#### Exercise requirements
Copy the lines below exactly. Start at the first and finish with the line containing "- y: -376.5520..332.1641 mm".

#### Given information

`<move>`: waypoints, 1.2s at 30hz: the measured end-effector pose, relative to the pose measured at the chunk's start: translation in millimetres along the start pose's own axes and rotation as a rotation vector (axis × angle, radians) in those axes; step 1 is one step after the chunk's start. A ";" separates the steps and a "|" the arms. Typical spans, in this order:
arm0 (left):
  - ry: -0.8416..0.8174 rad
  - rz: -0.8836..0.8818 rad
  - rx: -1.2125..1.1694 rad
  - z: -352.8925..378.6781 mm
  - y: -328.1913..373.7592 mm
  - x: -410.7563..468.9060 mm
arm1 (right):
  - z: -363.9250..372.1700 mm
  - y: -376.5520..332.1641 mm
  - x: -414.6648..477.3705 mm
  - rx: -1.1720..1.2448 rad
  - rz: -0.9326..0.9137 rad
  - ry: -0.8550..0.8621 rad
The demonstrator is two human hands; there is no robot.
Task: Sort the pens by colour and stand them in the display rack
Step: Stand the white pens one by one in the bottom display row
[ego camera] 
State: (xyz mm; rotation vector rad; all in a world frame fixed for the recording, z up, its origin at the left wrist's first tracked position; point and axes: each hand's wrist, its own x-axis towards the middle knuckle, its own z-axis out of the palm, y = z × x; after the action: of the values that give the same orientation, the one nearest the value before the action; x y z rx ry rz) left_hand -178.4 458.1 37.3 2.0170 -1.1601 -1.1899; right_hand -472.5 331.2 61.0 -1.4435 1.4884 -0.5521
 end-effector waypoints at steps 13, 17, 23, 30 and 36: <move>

#### Answer section
`<move>`: waypoints, 1.2s at 30hz: the measured end-effector pose, relative to the pose measured at the chunk's start: translation in millimetres along the start pose's own axes and rotation as a rotation vector (axis × angle, radians) in those axes; step 1 is one step after the chunk's start. A ";" separates the steps and a "|" the arms. Typical spans, in this order:
arm0 (left):
  - ry: -0.8416..0.8174 rad
  - rz: -0.8836..0.8818 rad
  - rx: -1.2125..1.1694 rad
  - z: -352.8925..378.6781 mm
  - y: -328.1913..373.7592 mm
  - x: -410.7563..468.9060 mm
arm1 (right):
  - z: -363.9250..372.1700 mm
  - y: -376.5520..332.1641 mm

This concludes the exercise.